20/11/2025
Autiste. Depuis toujours. Mais diagnostiquée à 24 ans.
Depuis l’enfance, j’ai vécu le monde autrement.
Pas selon les normes qu’on attend d’un enfant. Pas dans les cadres bien dessinés par la société.
Dès mes premiers pas dans le monde, je me suis sentie étrangère.
Pas les mêmes centres d’intérêt que les autres enfants.
Pas le même langage.
Pas les mêmes besoins.
Toujours à l’écart.
Toujours seule, même au milieu des autres.
J’ai grandi avec cette sensation constante d’être en décalage.
On m’a souvent dit que j’étais « dans la lune », mais la vérité, c’est que j’étais submergée par un monde trop fort, trop bruyant, trop rapide.
Ma pensée fonctionne en arborescence.
Une idée ne suit pas une autre, elle en crée mille.
Ma tête est un feu d’artifice permanent : des connexions, des sensations, des images, des mots, tous liés, tous vivants.
C’est une richesse, mais dans une société linéaire, c’est vu comme un obstacle.
Ma première année de maternelle a laissé une trace indélébile.
J’ai subi les violences verbales et psychologiques d’une institutrice.
J’étais maladroite, j’avais des difficultés de motricité.
Et pour elle, j’étais « la nulle », « la moins que rien ».
Un jour, pour la fête des pères, elle m’a arraché ma feuille des mains en disant que « c’était horrible ».
Elle a fait de moi une cible, jour après jour.
Et j’étais une enfant.
Rien ne peut justifier qu’un adulte détruise une enfant en pleine construction.
Mes parents regrettent de ne pas m’avoir changée d’école.
Mais moi, je crois que j’aurais retrouvé ce rejet ailleurs.
Parce que ce n’est pas un lieu qui m’a blessée.
C’est un système entier, incapable de voir l’invisible.
J’ai développé une phobie scolaire.
J’ai fini par décrocher.
À l’école, j’étais celle qu’on pointait du doigt :
« Regarde dans les yeux quand on te parle. »
« Tu ne veux jamais participer. »
« Fais un effort. »
Mais personne ne voyait les efforts immenses que je faisais juste pour tenir debout.
Avant d’aller à l’école, je faisais des crises autistiques. Des meltdowns.
Pas des caprices.
Des explosions nerveuses, pas des implosions.
Mon corps ne supportait plus les bruits, les lumières, les interactions, les attentes sociales.
Je faisais aussi des crises acoustiques : chaque son, même banal pour les autres, devenait une agression insoutenable.
Je criais, je pleurais, je frappais, parfois même contre moi.
C’était mon système nerveux à bout, mon cerveau en feu.
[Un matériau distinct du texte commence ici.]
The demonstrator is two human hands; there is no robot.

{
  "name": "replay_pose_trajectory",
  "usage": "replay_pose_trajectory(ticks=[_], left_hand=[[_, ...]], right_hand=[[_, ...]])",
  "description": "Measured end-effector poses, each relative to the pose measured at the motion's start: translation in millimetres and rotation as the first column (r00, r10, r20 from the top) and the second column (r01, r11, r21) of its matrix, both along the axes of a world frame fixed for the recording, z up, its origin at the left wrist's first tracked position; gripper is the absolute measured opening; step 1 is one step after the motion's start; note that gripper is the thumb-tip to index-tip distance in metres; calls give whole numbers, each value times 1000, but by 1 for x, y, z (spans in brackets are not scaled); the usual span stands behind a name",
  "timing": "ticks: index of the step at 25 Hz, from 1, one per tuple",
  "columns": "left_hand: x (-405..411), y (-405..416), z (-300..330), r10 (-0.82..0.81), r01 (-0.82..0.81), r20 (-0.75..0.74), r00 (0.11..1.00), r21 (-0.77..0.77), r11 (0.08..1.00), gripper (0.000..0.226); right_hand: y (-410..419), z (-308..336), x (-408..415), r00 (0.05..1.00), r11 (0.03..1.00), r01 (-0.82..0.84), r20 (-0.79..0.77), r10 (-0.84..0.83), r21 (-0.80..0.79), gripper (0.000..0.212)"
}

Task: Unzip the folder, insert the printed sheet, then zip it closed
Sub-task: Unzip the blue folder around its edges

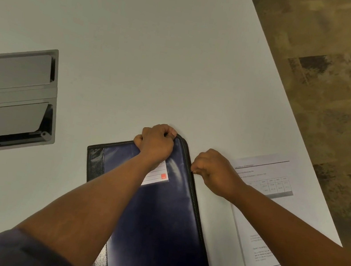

Mais tout cela restait invisible aux yeux de ceux qui ne voulaient pas comprendre.
J’étais un enfant en souffrance que personne n’écoutait.
Un corps en alerte dans une société sourde.
Et pourtant, malgré tout ça…
J’aimais la vie.
Et je continue de l’aimer.
Je suis émerveillée par des choses que d’autres ne remarquent même pas.
Un rayon de lumière sur une feuille.
Une goutte d’eau sur une vitre.
Le regard d’un chat, la fragilité d’une fleur.
Je ressens profondément. Intensément. Totalement.
Et non, je ne manque pas d’empathie.
J’en ai peut-être trop.
Je pleure pour ce que les autres appellent des « détails ».
Mais ces détails-là, pour moi, sont des mondes entiers.
À 24 ans, j’ai enfin reçu mon diagnostic d’autisme.
Et ce jour-là, j’ai compris que je n’étais pas « cassée ».
J’étais différente, et cette différence avait un nom.
Je n’étais plus seule dans mon silence.
Je n’étais plus « trop » ou « pas assez ».
J’étais moi, enfin reconnue.
Voilà ce que je suis aujourd’hui :
Une adulte lucide, sensible, debout.
Une personne qui a traversé l’incompréhension, la douleur, le rejet, mais qui n’a jamais cessé de chercher la lumière dans les choses les plus simples.
Et à cette institutrice, même si elle ne lira jamais ces mots, je veux dire ceci :
Vous n’avez pas su voir l’enfant que j’étais.
Mais aujourd’hui, je suis devenue une femme que vous ne pourrez plus jamais écraser.
Parce que ce que vous avez tenté de briser en moi, ma différence, ma flamme, ma sensibilité,
c’est exactement ce qui me rend forte aujourd’hui.